Lieberman angered liberals anew recently when he first said he couldn't back health care legislation with a public option. Sunday, he stoked the fire again, saying he could not support expanding Medicare to 55- to 64-year-olds.
Liberals howled, trotting out a September interview with the Connecticut Post.
"I was very focused on a group post-50, maybe post more like 55, people who have retired early or unfortunately who have been laid off early who lose their health insurance and are too young to qualify for Medicare," Lieberman said. "What I was proposing was to have an option to buy into Medicare early." But Sunday, he told CBS News, "You've got to take out the Medicare buy-in" to get the bill passed.
He was not the only senator expressing reservations. On the same program, Sen. Ben Nelson, D-Neb., was skeptical.
But it was Lieberman that riled the liberals.
"Last year, this nation went to the polls and elected Barack Obama_ not Joe Lieberman_ to solve our health care crisis," said Justin Ruben, the executive director of MoveOn.org. "It is absolutely absurd that after months of work, President Obama and the Democrats are letting one senator, Joe Lieberman, gut the health care bill."
Lieberman Tuesday said his September comments were "related to past ideas for health care reform I have considered or supported."
He recalled how the buy-in idea was part of the platform he endorsed as the Democrats' 2000 vice presidential candidate.
That was a different time, however, Lieberman said, because the federal budget was balanced and Medicare was "not on the verge of insolvency." Nor was there a viable proposal to make coverage more affordable like the one before the Senate now, he said.

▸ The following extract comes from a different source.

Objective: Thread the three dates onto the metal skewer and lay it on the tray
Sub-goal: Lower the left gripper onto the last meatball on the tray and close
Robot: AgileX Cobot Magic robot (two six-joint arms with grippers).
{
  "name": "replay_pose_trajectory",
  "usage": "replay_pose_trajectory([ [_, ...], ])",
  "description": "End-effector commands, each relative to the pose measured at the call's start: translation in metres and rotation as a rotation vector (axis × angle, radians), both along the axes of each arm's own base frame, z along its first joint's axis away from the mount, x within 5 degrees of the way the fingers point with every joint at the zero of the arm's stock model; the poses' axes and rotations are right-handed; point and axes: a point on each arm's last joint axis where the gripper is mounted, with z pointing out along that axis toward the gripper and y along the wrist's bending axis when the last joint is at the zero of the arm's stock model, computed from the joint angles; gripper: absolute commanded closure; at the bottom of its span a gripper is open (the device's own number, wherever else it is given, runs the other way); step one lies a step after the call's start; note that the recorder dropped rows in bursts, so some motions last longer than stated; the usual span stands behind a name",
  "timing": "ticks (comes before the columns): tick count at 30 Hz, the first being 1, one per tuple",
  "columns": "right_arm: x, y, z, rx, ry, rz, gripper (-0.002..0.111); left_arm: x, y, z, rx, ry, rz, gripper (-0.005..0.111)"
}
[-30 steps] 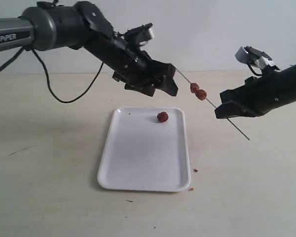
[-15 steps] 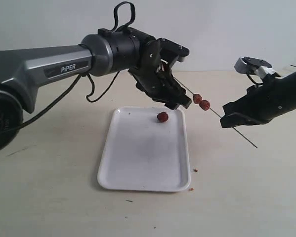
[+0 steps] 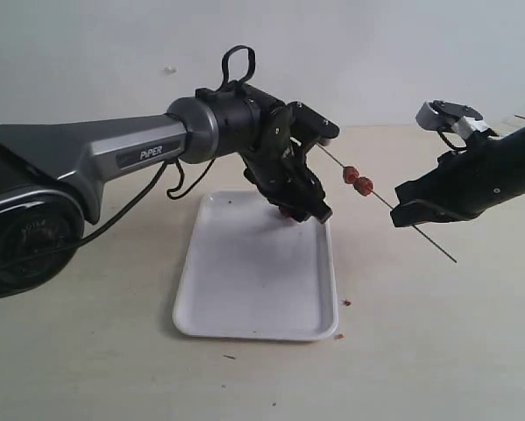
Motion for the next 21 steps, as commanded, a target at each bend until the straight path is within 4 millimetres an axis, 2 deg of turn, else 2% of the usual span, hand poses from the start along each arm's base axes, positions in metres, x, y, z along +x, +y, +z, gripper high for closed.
replay_pose_trajectory([
  [1, 0.000, -0.002, 0.003, -0.007, -0.011, -0.007, 0.108, 0.003, -0.002, -0.006, 0.004, -0.019, -0.010, 0.039],
  [8, 0.000, -0.003, 0.003, -0.008, -0.012, -0.009, 0.108, 0.002, -0.003, -0.012, 0.002, -0.007, -0.009, 0.039],
  [12, 0.000, -0.003, 0.003, -0.008, -0.013, -0.011, 0.108, 0.000, -0.003, -0.019, 0.007, 0.029, -0.001, 0.045],
  [21, 0.001, -0.003, 0.003, -0.013, -0.018, -0.019, 0.108, -0.003, 0.000, -0.021, 0.033, 0.062, 0.003, 0.046],
])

Lieberman pointed out that he hardly has the power to individually "gut" the health care bill.
"I never felt any one item was the be-all, end-all in this bill," said Sen. Debbie Stabenow, D-Mich. "We have several pivotal senators, not just one."
A more pivotal player could be the nonpartisan Congressional Budget Office. Its staff is in regular contact with senators, who routinely tweak and drop provisions in their legislation after CBO advises them it could be too costly.
Senate leaders last week gave CBO several ideas and asked for its views, and the feeling at the Capitol is that lawmakers will adjust the proposed bill so that it won't increase projected deficits over the next 10 years.
"CBO plays a very important role in this process," said Sen. Ben Cardin, D-Md.